» **What this task involves**
Your answer must be the full listing below, repeated exactly, with no pictures in it.

── Recorded data

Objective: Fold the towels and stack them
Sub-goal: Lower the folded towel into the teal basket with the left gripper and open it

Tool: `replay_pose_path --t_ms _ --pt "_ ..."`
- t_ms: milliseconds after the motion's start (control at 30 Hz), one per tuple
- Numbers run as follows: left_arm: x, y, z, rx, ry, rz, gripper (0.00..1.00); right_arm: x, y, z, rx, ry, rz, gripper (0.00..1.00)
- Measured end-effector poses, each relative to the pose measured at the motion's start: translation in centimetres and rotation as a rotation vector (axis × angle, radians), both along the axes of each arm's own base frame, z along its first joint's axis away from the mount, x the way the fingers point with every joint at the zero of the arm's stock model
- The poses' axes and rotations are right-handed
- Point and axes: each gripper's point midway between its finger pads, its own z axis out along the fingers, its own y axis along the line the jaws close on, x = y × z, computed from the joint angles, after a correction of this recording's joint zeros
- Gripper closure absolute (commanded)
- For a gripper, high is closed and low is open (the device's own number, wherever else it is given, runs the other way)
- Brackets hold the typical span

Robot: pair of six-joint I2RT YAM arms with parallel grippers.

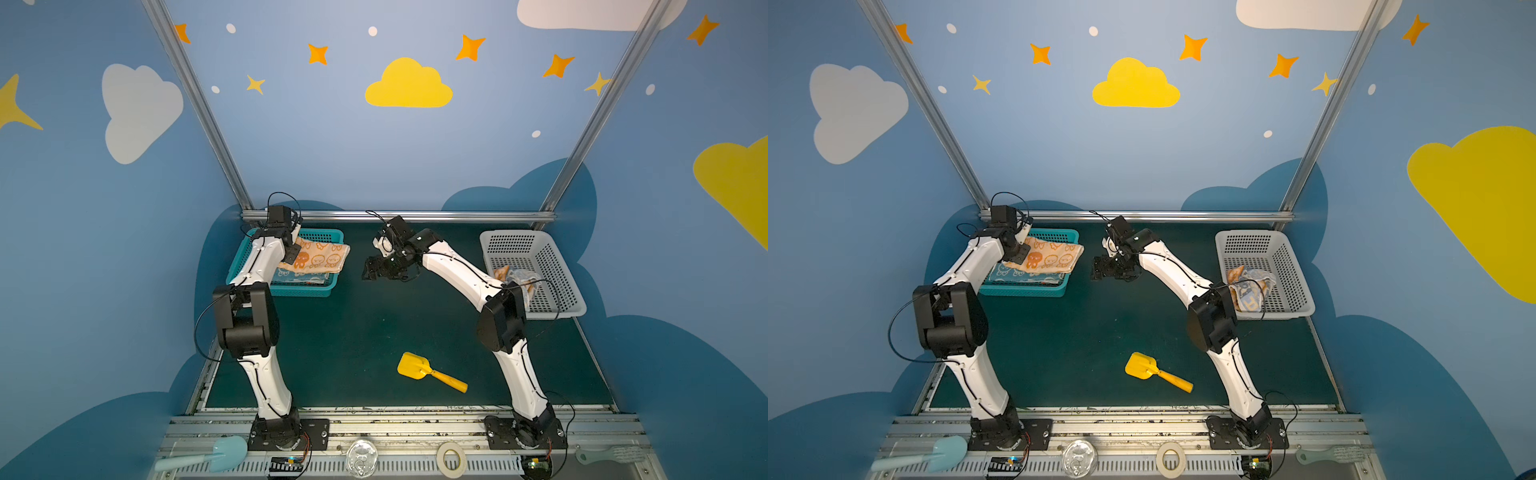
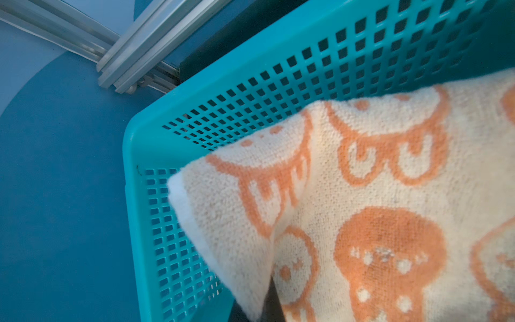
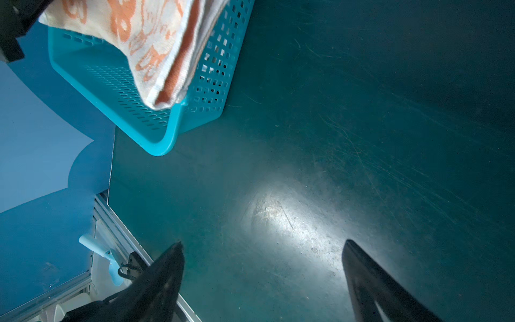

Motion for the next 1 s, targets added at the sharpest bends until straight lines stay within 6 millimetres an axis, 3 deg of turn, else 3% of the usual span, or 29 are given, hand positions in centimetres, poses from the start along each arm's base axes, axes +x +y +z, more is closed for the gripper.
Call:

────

» **Exercise answer**
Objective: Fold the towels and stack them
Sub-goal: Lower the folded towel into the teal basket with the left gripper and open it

Tool: `replay_pose_path --t_ms _ --pt "_ ..."`
- t_ms: milliseconds after the motion's start (control at 30 Hz), one per tuple
- Numbers run as follows: left_arm: x, y, z, rx, ry, rz, gripper (0.00..1.00); right_arm: x, y, z, rx, ry, rz, gripper (0.00..1.00)
- Measured end-effector poses, each relative to the pose measured at the motion's start: translation in centimetres and rotation as a rotation vector (axis × angle, radians), both along the axes of each arm's own base frame, z along its first joint's axis away from the mount, x the way the fingers point with every joint at the zero of the arm's stock model
- The poses' axes and rotations are right-handed
- Point and axes: each gripper's point midway between its finger pads, its own z axis out along the fingers, its own y axis along the line the jaws close on, x = y × z, computed from the joint angles, after a correction of this recording's joint zeros
- Gripper closure absolute (commanded)
- For a gripper, high is closed and low is open (the device's own number, wherever else it is given, runs the other way)
- Brackets hold the typical span

Robot: pair of six-joint I2RT YAM arms with parallel grippers.


Motion for the next 1 s, targets added at the sharpest bends until straight lines stay within 6 millimetres an axis, 3 deg of turn, else 3% of the usual span, or 29 are given, hand positions in centimetres, poses from the start along each arm's base axes, axes +x +y +z, more is closed for the gripper.
Call:

Work on this exercise is complete.